■ **Extracted data**:
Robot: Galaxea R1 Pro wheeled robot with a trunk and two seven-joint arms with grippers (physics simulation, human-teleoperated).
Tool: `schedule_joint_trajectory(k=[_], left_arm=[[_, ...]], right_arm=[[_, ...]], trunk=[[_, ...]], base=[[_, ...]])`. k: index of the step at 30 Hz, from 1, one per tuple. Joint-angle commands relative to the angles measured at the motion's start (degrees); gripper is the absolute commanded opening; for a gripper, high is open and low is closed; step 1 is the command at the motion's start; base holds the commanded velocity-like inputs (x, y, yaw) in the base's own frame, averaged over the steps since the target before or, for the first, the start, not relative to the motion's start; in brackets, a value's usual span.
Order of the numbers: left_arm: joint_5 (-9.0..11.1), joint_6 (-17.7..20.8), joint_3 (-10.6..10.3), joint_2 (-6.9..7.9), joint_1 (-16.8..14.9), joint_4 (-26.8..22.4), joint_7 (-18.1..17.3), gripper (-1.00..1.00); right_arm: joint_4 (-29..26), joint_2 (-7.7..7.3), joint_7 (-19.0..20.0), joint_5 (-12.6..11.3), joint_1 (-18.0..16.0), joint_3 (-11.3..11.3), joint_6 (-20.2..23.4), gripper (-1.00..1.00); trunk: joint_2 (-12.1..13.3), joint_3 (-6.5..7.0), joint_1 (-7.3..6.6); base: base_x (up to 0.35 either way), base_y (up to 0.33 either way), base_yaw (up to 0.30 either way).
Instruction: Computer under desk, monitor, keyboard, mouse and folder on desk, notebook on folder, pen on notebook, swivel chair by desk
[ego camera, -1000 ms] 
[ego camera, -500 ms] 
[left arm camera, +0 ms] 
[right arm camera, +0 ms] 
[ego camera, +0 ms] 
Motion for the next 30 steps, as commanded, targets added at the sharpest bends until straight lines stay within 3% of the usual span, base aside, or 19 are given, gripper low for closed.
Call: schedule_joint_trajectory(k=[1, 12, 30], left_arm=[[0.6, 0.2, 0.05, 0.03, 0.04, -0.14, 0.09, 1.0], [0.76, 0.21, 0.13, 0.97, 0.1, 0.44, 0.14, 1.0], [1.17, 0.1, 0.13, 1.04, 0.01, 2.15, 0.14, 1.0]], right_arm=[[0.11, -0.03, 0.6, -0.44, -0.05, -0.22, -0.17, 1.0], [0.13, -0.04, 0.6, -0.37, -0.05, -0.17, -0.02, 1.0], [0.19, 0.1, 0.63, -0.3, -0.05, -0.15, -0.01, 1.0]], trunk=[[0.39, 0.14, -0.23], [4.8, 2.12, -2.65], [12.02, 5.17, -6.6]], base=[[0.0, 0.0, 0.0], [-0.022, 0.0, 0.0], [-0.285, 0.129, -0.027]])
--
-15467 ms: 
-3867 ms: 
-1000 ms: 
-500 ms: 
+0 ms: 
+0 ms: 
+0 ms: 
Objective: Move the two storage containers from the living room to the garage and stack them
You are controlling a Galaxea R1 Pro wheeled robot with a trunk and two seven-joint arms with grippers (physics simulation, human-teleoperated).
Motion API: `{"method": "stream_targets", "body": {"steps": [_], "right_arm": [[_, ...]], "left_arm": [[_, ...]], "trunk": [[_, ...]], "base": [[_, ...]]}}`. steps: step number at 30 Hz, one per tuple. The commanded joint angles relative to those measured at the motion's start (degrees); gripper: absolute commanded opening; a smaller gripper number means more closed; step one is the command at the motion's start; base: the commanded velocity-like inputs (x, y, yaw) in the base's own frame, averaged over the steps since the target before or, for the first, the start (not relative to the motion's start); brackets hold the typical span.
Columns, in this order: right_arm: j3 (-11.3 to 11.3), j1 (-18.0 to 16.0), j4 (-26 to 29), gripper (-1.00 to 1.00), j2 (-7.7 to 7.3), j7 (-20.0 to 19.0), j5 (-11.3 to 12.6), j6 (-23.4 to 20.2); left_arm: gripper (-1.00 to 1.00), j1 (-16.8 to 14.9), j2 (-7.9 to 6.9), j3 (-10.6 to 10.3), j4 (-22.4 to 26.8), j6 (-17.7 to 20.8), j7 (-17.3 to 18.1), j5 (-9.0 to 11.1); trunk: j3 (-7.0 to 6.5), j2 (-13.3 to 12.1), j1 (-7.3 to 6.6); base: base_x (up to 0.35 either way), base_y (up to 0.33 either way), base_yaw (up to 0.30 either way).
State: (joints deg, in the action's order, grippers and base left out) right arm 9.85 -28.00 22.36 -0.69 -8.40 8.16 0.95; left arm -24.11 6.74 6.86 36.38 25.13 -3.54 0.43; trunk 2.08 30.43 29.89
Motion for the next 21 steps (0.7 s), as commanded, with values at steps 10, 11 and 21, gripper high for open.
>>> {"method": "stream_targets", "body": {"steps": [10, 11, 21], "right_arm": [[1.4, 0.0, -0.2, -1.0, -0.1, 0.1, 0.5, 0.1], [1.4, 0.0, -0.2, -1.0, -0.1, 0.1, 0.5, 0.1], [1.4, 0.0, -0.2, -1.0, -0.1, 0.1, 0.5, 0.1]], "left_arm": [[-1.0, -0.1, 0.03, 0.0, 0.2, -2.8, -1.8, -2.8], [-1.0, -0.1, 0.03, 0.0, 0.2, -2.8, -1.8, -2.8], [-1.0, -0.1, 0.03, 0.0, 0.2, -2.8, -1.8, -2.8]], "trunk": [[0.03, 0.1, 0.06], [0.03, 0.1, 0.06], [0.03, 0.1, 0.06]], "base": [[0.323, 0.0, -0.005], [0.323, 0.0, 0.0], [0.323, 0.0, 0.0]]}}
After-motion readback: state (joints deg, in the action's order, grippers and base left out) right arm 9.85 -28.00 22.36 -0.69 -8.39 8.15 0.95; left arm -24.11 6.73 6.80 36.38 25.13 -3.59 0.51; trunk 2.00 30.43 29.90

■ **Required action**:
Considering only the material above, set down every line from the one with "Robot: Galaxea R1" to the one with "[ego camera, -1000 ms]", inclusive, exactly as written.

■ **Result for this task**:
Robot: Galaxea R1 Pro wheeled robot with a trunk and two seven-joint arms with grippers (physics simulation, human-teleoperated).
Tool: `schedule_joint_trajectory(k=[_], left_arm=[[_, ...]], right_arm=[[_, ...]], trunk=[[_, ...]], base=[[_, ...]])`. k: index of the step at 30 Hz, from 1, one per tuple. Joint-angle commands relative to the angles measured at the motion's start (degrees); gripper is the absolute commanded opening; for a gripper, high is open and low is closed; step 1 is the command at the motion's start; base holds the commanded velocity-like inputs (x, y, yaw) in the base's own frame, averaged over the steps since the target before or, for the first, the start, not relative to the motion's start; in brackets, a value's usual span.
Order of the numbers: left_arm: joint_5 (-9.0..11.1), joint_6 (-17.7..20.8), joint_3 (-10.6..10.3), joint_2 (-6.9..7.9), joint_1 (-16.8..14.9), joint_4 (-26.8..22.4), joint_7 (-18.1..17.3), gripper (-1.00..1.00); right_arm: joint_4 (-29..26), joint_2 (-7.7..7.3), joint_7 (-19.0..20.0), joint_5 (-12.6..11.3), joint_1 (-18.0..16.0), joint_3 (-11.3..11.3), joint_6 (-20.2..23.4), gripper (-1.00..1.00); trunk: joint_2 (-12.1..13.3), joint_3 (-6.5..7.0), joint_1 (-7.3..6.6); base: base_x (up to 0.35 either way), base_y (up to 0.33 either way), base_yaw (up to 0.30 either way).
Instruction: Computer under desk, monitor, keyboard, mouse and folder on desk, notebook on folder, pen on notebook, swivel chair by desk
[ego camera, -1000 ms] 

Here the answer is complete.